Of the many decades of war and destruction, she has an obverse view. "The damage began long before: with the war against Iran then followed by the Gulf War, then the sanctions: the three provoked huge exoduses of educated people, professors, architects. The biggest damage is not in the physical destruction: it is in the neglect, abandonment and dilapidation of a city," she says.
But this very dilapidation she hopes will provoke a possible tabula rasa, such as what was done elsewhere: "Eastern Europe 30 years ago, for example."

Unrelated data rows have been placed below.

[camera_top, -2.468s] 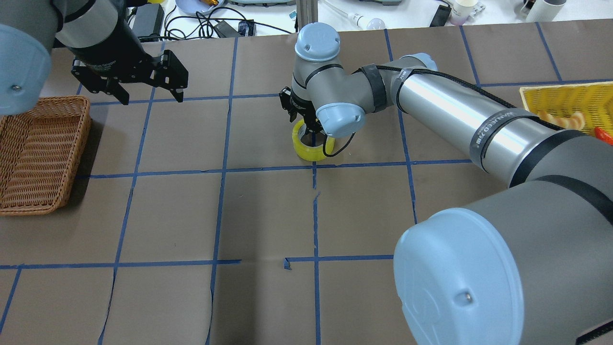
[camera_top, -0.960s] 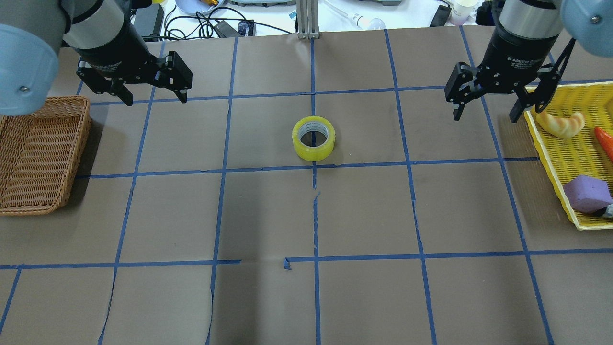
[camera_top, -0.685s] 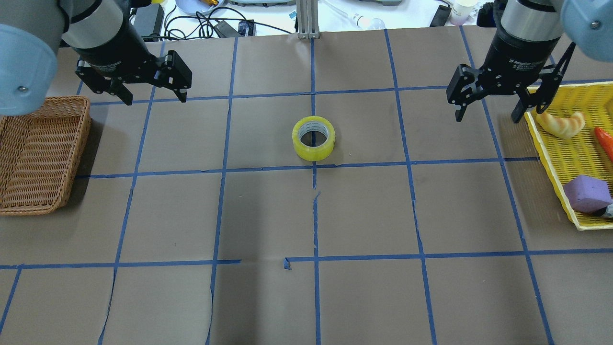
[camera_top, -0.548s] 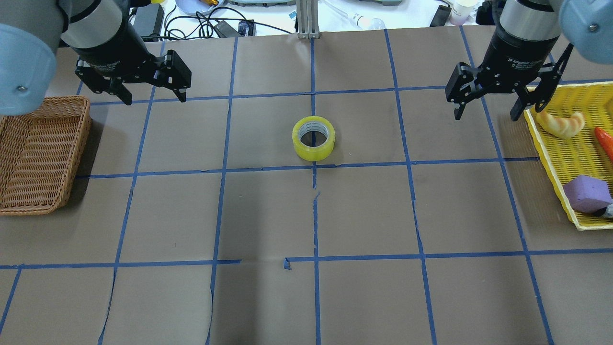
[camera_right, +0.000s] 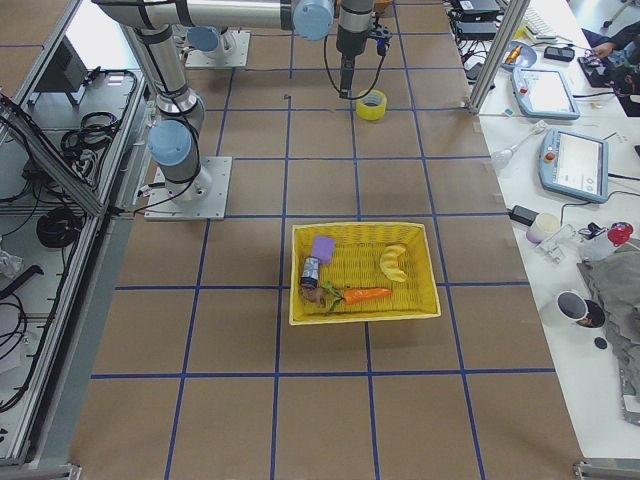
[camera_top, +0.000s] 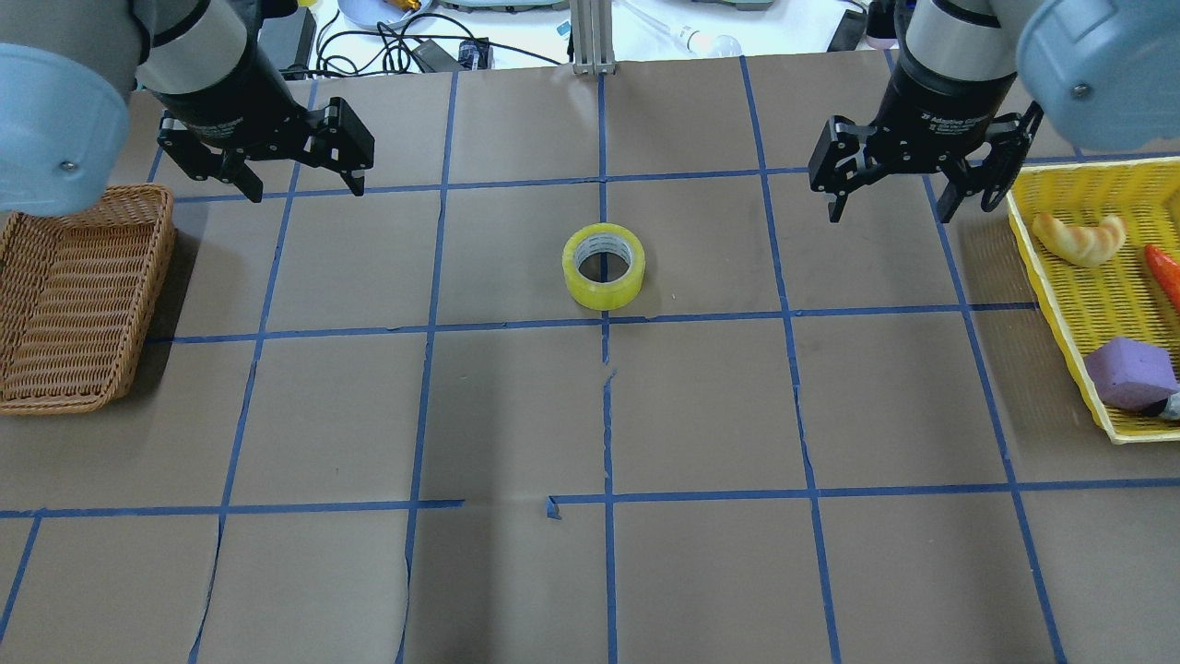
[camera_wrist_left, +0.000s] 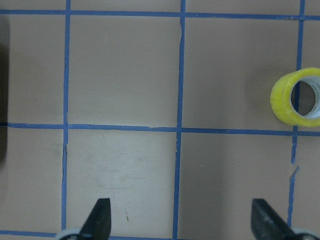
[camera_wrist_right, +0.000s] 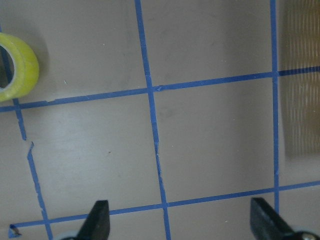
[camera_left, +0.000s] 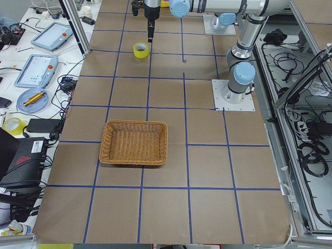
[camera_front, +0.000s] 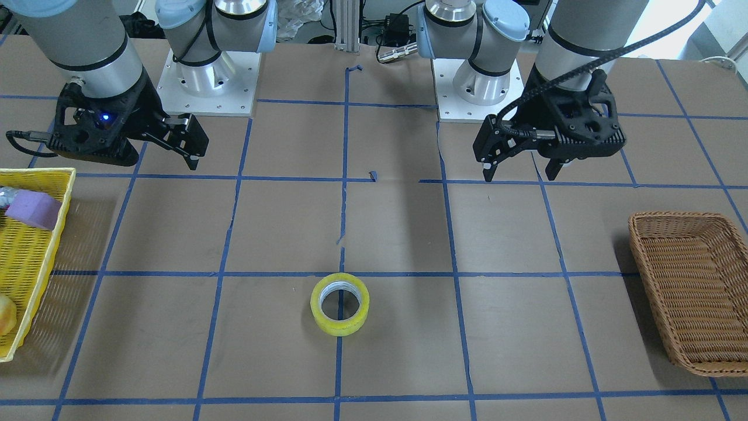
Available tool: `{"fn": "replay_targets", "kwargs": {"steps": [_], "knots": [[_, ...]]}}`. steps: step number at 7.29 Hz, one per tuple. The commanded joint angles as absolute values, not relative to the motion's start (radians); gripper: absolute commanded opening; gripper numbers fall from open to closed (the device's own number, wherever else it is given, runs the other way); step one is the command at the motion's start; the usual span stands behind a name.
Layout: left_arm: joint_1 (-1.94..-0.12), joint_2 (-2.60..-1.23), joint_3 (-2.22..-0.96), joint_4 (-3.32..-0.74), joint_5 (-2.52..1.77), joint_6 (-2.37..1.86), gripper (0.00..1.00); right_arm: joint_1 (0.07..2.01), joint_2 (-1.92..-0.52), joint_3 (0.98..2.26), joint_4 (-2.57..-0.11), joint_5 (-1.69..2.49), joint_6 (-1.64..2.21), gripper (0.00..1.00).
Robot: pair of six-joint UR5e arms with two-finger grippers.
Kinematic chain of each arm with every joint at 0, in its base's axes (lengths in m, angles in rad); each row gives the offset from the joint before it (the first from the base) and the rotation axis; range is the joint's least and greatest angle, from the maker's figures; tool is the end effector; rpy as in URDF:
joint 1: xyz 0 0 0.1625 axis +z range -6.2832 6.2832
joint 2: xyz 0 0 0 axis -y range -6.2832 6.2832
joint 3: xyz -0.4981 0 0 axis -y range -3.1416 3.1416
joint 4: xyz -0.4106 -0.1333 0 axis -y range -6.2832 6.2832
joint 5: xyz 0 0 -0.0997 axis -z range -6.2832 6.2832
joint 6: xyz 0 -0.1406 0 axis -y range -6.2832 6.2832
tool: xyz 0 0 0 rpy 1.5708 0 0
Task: Transfer tape with both arms
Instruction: 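Reach the left gripper to the tape roll and grasp it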
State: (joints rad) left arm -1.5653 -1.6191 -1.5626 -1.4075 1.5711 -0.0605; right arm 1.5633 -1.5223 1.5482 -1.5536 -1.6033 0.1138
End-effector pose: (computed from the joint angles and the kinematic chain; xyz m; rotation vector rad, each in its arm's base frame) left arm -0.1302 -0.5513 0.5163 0.1034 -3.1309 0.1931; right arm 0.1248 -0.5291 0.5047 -0.1872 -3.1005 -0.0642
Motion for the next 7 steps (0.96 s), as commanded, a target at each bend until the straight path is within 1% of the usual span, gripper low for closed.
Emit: {"fn": "replay_targets", "kwargs": {"steps": [1,3,5,7], "knots": [[-1.594,-1.743,-1.574,-1.251,1.405,-0.182,1.00,1.572,-1.531,1.548,-1.577,-1.534,0.121,1.00],[-1.707,-1.877,-1.574,-1.084,1.408,-0.298,1.00,1.572,-1.545,1.549,-1.568,-1.534,-0.027,1.00],[-1.765,-2.041,-1.572,-0.891,1.411,-0.337,1.00,1.571,-1.555,1.549,-1.565,-1.536,-0.055,1.00],[-1.819,-2.159,-1.563,-0.826,1.517,-0.354,1.00,1.572,-1.554,1.569,-1.566,-1.551,-0.052,1.00]]}}
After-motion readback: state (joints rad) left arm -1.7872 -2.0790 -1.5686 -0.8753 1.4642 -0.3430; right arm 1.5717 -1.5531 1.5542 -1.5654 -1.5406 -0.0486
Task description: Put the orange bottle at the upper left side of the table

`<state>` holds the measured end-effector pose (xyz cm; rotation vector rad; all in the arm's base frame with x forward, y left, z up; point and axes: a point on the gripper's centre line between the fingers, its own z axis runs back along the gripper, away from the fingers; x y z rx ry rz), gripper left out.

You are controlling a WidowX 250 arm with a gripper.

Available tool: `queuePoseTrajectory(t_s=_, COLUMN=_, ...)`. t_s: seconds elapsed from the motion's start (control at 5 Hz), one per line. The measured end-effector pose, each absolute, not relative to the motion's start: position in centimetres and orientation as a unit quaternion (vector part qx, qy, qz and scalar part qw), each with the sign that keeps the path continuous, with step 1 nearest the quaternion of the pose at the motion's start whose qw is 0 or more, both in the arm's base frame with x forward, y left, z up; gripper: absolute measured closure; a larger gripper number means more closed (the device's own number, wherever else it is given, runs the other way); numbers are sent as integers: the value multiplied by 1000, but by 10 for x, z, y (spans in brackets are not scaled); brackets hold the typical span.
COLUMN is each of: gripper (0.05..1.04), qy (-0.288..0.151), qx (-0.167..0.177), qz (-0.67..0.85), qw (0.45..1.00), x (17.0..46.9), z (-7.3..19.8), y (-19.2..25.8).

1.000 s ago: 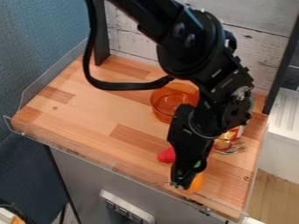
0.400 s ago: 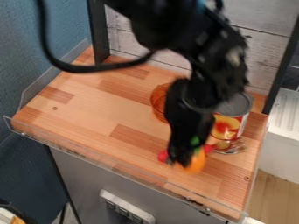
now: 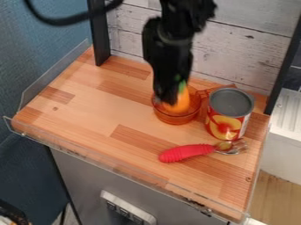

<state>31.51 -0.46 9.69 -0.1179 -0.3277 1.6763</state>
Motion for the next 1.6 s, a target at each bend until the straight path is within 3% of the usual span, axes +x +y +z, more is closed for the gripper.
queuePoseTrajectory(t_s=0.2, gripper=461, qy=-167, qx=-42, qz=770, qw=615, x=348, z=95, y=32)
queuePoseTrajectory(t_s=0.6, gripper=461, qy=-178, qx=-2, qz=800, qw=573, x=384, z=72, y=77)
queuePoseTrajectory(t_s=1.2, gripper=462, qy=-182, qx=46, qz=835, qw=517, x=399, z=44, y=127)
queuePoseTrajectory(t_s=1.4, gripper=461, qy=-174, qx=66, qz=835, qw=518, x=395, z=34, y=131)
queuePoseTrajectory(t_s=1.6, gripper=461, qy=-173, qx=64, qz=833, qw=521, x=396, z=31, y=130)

But as that takes its time to happen, the inherent spirit of Baghdad, she believes, lives on defying the whims of history to snuff it out.
Pieri's documentation of the city's architecture, one of the few existing efforts thus far, acts like a voice that silences the shrillness over Baghdad's bleakness. It speaks, and exemplifies, the fecundity that underpins its evolution.
Unbroken architectural tradition
The central motif of Baghdad's architectural evolution is the centuries-old artistry gained by the use of brick as a building material.